**TASK PROMPT:**
In the entries below, find the line with "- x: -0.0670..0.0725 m" and print exactly every line from there up to and including the line with "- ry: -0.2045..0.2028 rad", with no other lines.

+++ DATASET EXTRACT +++

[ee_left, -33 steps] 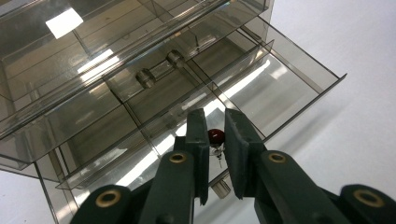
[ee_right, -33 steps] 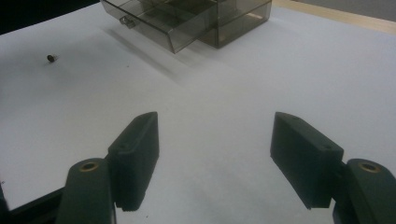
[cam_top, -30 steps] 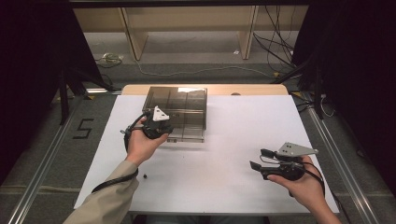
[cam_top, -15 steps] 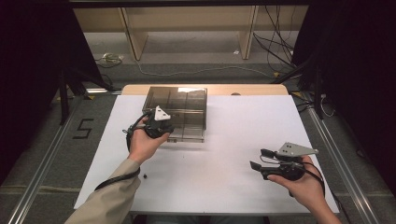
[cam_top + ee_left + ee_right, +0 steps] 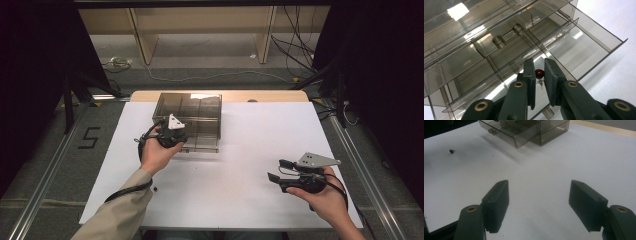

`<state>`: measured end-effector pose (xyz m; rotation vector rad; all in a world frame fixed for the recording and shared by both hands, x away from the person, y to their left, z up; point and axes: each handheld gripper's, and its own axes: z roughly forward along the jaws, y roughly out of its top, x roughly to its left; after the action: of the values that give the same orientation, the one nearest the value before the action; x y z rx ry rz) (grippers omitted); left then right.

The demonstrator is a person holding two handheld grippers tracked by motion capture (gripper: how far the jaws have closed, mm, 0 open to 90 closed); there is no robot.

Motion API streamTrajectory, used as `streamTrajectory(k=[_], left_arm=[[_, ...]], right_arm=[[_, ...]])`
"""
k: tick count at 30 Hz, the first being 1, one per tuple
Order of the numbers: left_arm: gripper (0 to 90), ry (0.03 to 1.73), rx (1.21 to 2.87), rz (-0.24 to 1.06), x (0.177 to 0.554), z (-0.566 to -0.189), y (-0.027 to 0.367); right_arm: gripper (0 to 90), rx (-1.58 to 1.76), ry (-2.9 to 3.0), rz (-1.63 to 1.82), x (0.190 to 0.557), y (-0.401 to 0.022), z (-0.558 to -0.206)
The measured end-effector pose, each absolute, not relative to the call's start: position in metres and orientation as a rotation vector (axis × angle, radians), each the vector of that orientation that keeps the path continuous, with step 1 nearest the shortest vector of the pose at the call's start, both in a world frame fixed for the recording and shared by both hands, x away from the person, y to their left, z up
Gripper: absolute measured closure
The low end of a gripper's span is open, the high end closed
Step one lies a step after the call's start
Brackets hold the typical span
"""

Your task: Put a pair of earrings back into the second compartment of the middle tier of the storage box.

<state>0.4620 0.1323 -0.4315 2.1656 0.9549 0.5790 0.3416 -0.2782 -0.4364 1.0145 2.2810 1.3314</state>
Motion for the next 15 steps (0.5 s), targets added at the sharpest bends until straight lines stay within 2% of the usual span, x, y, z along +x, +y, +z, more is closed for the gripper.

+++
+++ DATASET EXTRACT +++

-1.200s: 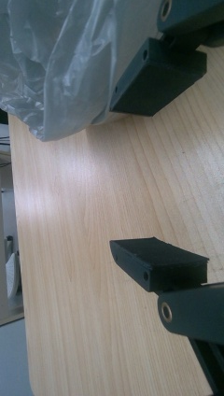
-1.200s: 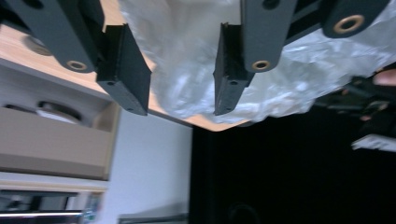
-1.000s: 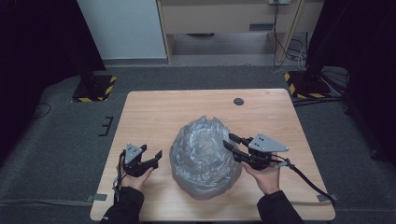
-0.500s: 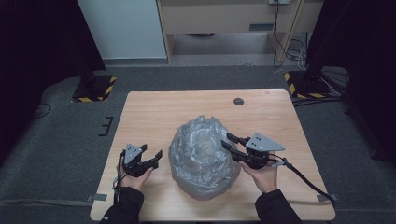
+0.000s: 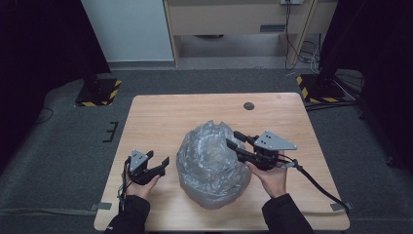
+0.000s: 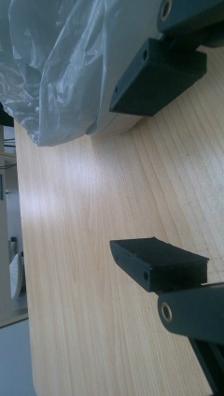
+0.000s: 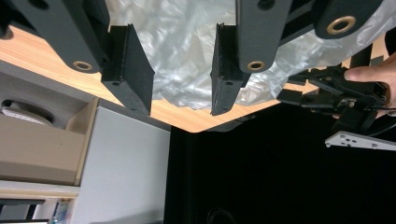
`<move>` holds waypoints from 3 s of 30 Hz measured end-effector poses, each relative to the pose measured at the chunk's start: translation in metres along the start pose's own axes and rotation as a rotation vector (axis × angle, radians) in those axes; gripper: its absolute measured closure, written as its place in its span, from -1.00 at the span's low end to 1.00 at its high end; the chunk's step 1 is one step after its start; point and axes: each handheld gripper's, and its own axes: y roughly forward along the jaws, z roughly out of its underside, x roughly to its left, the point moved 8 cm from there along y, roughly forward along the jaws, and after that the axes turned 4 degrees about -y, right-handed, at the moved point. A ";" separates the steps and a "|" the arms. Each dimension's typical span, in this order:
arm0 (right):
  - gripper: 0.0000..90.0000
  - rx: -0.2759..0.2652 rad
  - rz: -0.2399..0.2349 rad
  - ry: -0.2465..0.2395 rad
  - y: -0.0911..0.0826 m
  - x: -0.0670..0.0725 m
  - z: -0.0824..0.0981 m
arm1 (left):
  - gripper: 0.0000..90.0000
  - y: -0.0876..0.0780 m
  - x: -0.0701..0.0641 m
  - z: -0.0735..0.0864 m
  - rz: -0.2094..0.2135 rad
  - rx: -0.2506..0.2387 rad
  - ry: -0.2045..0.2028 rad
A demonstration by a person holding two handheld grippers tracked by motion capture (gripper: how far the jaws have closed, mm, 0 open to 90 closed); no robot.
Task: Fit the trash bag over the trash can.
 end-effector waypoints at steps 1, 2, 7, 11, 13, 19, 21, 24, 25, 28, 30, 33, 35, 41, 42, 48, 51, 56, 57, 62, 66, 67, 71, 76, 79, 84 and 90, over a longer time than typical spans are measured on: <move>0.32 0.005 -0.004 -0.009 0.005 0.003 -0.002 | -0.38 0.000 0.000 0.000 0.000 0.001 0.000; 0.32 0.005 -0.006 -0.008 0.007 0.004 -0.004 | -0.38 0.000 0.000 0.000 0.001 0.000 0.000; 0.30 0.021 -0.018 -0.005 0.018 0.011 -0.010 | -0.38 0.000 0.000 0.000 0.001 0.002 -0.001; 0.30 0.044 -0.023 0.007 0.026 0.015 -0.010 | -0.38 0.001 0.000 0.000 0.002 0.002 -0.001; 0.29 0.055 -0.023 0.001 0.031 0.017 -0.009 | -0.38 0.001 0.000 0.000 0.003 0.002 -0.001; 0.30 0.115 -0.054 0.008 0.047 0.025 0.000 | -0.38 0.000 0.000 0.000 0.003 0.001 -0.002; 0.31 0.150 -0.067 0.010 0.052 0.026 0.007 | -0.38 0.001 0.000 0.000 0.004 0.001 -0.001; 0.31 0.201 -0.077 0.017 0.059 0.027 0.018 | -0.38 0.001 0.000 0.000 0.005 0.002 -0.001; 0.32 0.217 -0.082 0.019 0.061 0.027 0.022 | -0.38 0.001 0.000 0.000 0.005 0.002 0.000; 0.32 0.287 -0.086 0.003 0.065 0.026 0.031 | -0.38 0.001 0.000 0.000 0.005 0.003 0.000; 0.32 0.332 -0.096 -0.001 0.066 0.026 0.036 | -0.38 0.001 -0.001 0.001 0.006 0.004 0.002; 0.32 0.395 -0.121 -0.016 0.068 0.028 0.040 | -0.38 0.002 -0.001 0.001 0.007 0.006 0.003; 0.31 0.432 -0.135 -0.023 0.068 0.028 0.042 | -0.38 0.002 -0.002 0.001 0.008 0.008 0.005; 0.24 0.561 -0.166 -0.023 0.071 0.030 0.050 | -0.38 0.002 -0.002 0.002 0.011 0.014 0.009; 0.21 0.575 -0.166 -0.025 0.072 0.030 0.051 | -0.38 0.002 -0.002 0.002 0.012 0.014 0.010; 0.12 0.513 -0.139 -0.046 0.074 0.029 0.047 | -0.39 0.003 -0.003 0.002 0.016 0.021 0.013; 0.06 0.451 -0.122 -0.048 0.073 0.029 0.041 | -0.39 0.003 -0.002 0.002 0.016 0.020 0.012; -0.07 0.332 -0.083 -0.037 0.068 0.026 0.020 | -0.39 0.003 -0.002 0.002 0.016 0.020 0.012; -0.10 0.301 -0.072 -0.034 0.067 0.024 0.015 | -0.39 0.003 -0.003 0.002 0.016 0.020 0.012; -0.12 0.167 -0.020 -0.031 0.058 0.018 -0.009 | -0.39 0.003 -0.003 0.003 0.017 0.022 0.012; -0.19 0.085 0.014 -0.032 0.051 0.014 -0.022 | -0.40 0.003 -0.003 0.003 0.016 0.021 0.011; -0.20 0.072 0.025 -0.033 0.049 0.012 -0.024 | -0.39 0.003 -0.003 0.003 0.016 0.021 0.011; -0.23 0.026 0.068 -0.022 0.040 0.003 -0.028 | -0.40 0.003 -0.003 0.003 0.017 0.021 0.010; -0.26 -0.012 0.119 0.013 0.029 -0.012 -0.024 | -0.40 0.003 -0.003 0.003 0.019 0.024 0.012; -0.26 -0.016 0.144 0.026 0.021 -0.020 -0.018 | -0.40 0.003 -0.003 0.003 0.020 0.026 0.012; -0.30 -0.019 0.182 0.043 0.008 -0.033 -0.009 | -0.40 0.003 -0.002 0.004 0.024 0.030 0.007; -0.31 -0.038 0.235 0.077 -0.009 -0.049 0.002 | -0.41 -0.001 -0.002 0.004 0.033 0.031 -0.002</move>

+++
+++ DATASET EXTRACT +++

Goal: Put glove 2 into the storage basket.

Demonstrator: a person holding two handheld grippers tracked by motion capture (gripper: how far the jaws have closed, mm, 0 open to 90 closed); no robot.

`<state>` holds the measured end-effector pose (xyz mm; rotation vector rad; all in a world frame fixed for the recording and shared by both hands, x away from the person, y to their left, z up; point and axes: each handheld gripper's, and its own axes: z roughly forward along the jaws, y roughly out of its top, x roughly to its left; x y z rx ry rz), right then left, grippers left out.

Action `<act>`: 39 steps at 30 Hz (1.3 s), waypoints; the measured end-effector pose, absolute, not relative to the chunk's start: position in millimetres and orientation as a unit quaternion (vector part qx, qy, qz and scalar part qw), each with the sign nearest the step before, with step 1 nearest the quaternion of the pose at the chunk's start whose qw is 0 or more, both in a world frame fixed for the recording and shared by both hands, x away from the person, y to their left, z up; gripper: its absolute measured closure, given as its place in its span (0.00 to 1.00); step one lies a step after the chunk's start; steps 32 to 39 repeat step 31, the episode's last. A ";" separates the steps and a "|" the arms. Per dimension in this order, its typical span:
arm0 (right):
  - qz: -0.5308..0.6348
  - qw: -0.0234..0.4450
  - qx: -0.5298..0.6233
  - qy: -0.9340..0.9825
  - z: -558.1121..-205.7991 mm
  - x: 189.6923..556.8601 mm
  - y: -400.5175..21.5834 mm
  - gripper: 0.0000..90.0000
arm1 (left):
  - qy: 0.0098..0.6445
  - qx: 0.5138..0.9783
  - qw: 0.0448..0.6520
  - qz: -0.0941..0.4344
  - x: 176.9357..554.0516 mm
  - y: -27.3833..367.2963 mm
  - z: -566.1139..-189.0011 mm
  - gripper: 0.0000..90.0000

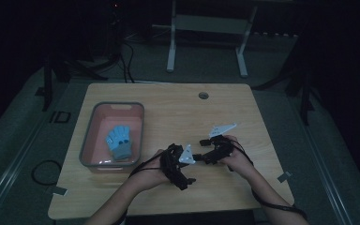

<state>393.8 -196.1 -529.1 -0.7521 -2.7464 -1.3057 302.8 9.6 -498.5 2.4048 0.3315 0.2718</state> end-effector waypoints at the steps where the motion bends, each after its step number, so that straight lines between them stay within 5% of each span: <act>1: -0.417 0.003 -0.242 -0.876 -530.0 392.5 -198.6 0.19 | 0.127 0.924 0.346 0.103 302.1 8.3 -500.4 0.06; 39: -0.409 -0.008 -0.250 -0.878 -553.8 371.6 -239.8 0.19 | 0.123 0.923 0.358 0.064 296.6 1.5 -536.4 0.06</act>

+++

**COMPLETED EXERCISE:**
  - x: -0.0670..0.0725 m
  - z: -0.0824..0.0981 m
arm1 (left):
  - gripper: 0.0000..90.0000
  - y: -0.0876..0.0780 m
  - x: -0.0701..0.0641 m
  - z: -0.0735..0.0864 m
  - rz: -0.2094..0.2135 rad
  - rx: -0.2506..0.2387 rad
  - ry: -0.2045..0.2028 rad

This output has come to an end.